MATERIAL TRANSFER AND OPTION AGREEMENT Carnegie Mellon University – Coya Therapeutics
EXHIBIT 10.11
CERTAIN IDENTIFIED INFORMATION HAS BEEN EXCLUDED FROM THIS EXHIBIT BECAUSE IT IS BOTH NOT MATERIAL AND IS THE TYPE THAT THE REGISTRANT TREATS AS PRIVATE OR CONFIDENTIAL. INFORMATION THAT WAS OMITTED HAS BEEN NOTED IN THIS DOCUMENT WITH A PLACEHOLDER IDENTIFIED BY THE MARK “[***]”.
MATERIAL TRANSFER AND OPTION AGREEMENT
Carnegie Mellon University – Coya Therapeutics
This Agreement (hereinafter this “Agreement”) is made and entered into this 24th day of June 2022 (“Effective Date”) by and between Carnegie Mellon University (hereinafter “Carnegie Mellon”), a Pennsylvania non-profit corporation having a principal place of business at 0000 Xxxxxx Xxxxxx, Xxxxxxxxxx, Xxxxxxxxxxxx 00000 and Coya Therapeutics, Inc., a Delaware corporation having a principal place of business at 0000 Xxx Xxxxxx Xx.
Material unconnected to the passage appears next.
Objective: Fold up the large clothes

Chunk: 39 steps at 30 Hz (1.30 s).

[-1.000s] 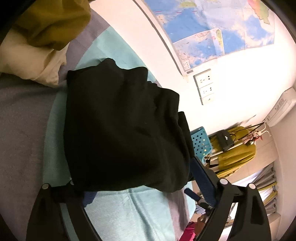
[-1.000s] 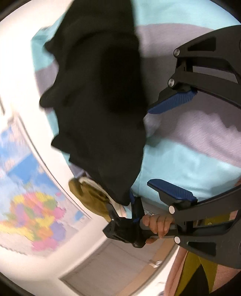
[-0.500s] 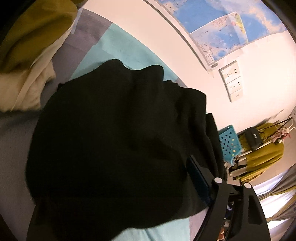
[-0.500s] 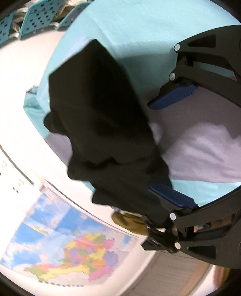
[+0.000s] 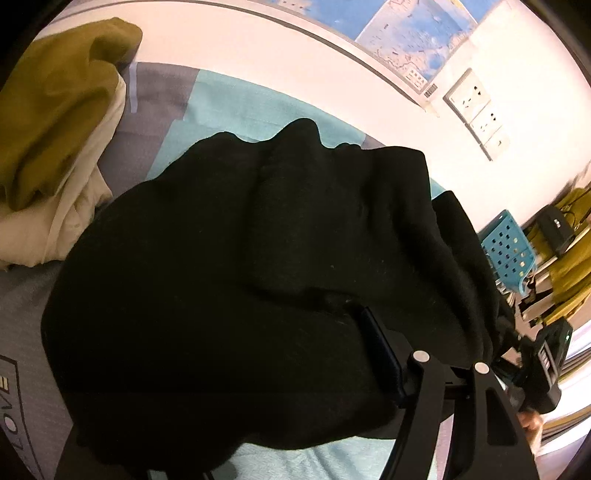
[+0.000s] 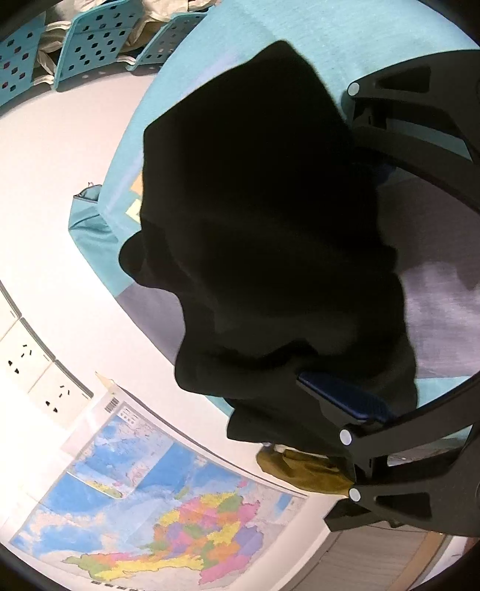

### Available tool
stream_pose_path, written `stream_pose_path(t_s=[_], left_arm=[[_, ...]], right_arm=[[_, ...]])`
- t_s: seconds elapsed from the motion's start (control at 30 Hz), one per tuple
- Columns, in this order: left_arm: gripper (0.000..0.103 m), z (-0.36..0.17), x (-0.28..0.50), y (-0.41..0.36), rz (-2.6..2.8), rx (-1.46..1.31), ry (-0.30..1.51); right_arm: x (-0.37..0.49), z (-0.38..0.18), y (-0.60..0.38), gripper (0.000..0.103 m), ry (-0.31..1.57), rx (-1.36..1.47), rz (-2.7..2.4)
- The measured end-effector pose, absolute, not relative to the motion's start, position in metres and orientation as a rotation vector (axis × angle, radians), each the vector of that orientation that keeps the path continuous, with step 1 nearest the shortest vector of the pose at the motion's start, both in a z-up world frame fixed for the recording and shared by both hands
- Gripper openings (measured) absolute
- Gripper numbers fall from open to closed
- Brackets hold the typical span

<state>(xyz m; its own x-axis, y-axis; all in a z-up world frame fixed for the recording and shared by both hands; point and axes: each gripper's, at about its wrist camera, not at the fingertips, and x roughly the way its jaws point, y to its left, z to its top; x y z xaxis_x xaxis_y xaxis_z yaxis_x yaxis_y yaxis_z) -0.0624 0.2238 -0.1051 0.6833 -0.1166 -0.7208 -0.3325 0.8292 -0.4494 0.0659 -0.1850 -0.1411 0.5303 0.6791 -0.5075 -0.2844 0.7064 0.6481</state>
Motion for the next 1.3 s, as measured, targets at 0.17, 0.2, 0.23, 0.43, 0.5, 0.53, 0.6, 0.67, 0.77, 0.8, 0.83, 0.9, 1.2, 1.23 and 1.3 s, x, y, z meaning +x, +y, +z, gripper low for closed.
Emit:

Xxxxx 000; Xxxxxxx, XX 00000 (“Licensee”).
Whereas, Carnegie Mellon owns certain rights in certain technology and related intellectual property relating to exosome modification materials; and
Whereas, Licensee desires to evaluate the commercial potential of the aforementioned technology and intellectual property for possible licensing from Carnegie Mellon and, to do so, desires to evaluate the materials and information specified in Attachment A (the “Carnegie Mellon Materials”) on and subject to the terms and conditions hereinafter set forth (the “Purpose”);
Whereas, pursuant to a separate Material Transfer Agreement entered into by the parties concurrently with this Agreement, the form of which is attached hereto as Attachment B (“MTA”), Licensee agrees to share with Carnegie Mellon its proprietary exosomes in order for Carnegie Mellon to incorporate its exosome modification materials, in order to create the Carnegie Mellon Materials, to accomplish the Purpose; and
Whereas, Carnegie Mellon is willing to provide to Licensee such Carnegie Mellon Materials and related information (as set forth more fully below) for the Purpose on and subject to the terms and conditions of this Agreement.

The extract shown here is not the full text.